EXERCISE>
All lines from the one with "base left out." through the last line of the data below should be copied exactly; please add nothing.

DATASET SECTION>
————

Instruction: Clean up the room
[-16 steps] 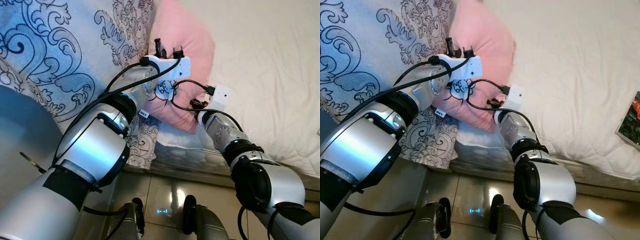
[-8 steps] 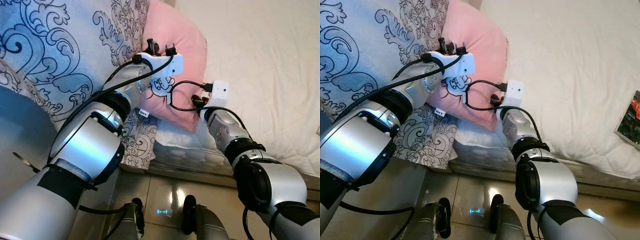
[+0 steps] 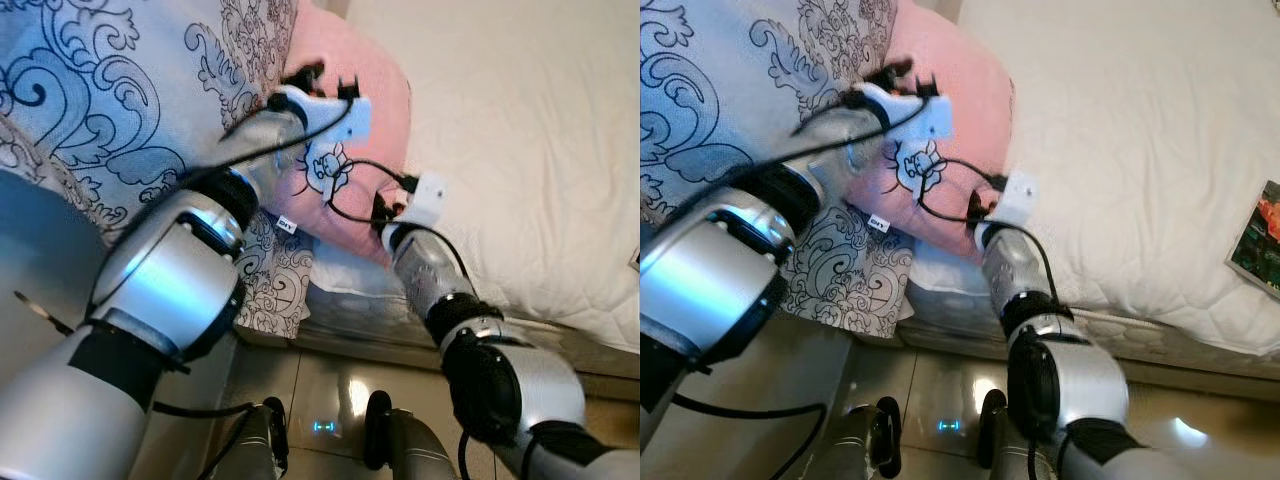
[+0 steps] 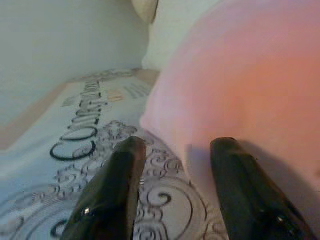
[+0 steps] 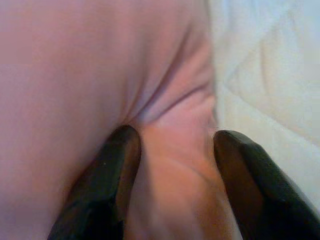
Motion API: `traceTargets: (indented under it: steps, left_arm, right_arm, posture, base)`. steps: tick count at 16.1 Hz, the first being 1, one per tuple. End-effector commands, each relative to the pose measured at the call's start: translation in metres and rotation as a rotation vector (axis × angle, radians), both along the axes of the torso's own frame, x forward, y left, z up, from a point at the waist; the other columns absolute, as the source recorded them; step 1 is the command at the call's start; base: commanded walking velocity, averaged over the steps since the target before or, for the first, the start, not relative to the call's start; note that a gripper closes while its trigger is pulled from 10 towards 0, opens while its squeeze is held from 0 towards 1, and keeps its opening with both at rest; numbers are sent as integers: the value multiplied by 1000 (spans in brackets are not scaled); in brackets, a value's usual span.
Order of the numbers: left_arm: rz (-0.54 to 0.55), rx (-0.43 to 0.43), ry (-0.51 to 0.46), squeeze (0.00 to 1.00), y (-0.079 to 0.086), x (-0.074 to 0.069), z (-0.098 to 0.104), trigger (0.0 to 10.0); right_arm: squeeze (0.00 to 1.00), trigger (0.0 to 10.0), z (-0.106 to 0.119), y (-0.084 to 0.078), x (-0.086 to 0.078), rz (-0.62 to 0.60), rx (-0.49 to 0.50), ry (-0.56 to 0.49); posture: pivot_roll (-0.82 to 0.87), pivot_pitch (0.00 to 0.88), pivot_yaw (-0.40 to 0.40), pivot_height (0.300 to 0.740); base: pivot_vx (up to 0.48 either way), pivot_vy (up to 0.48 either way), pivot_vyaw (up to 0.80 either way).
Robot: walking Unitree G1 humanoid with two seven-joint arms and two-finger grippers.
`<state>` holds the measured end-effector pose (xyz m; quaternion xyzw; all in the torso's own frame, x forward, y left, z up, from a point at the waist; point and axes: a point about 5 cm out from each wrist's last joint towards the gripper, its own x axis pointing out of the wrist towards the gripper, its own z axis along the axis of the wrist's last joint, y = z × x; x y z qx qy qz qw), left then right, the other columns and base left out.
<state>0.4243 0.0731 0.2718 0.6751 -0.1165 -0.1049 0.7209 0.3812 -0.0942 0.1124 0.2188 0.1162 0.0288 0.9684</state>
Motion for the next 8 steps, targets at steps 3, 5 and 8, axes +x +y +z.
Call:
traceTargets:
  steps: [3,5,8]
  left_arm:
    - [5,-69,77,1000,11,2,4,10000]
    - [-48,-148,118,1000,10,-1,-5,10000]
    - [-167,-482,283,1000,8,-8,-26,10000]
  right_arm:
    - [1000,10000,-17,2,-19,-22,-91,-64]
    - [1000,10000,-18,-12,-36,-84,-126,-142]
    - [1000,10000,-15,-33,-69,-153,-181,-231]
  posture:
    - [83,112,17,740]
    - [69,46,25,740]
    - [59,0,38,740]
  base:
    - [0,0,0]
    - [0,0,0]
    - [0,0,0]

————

RESPONSE BOX>
`<state>` holds the measured end-effector pose (xyz m; quaternion xyzw; all in the torso's own frame, x forward, y left, z up, from a point at the waist; point and axes: a point about 5 cm out from each wrist's last joint towards the gripper, its own x axis pointing out of the wrist towards the gripper, its own z axis along the axis of the wrist's last joint, y = z × x; x y z qx qy qz qw), left then right, the other columns and base left out.
<state>0.4243 0.0731 0.2718 0.6751 -0.1165 -0.1049 0.7209 0.3812 -0.0942 0.1124 0.2188 0.1162 0.0288 0.9684</state>
Motion for the next 8 steps, targets at steps 3, 5 and 8, axes +x +y +z.
Call:
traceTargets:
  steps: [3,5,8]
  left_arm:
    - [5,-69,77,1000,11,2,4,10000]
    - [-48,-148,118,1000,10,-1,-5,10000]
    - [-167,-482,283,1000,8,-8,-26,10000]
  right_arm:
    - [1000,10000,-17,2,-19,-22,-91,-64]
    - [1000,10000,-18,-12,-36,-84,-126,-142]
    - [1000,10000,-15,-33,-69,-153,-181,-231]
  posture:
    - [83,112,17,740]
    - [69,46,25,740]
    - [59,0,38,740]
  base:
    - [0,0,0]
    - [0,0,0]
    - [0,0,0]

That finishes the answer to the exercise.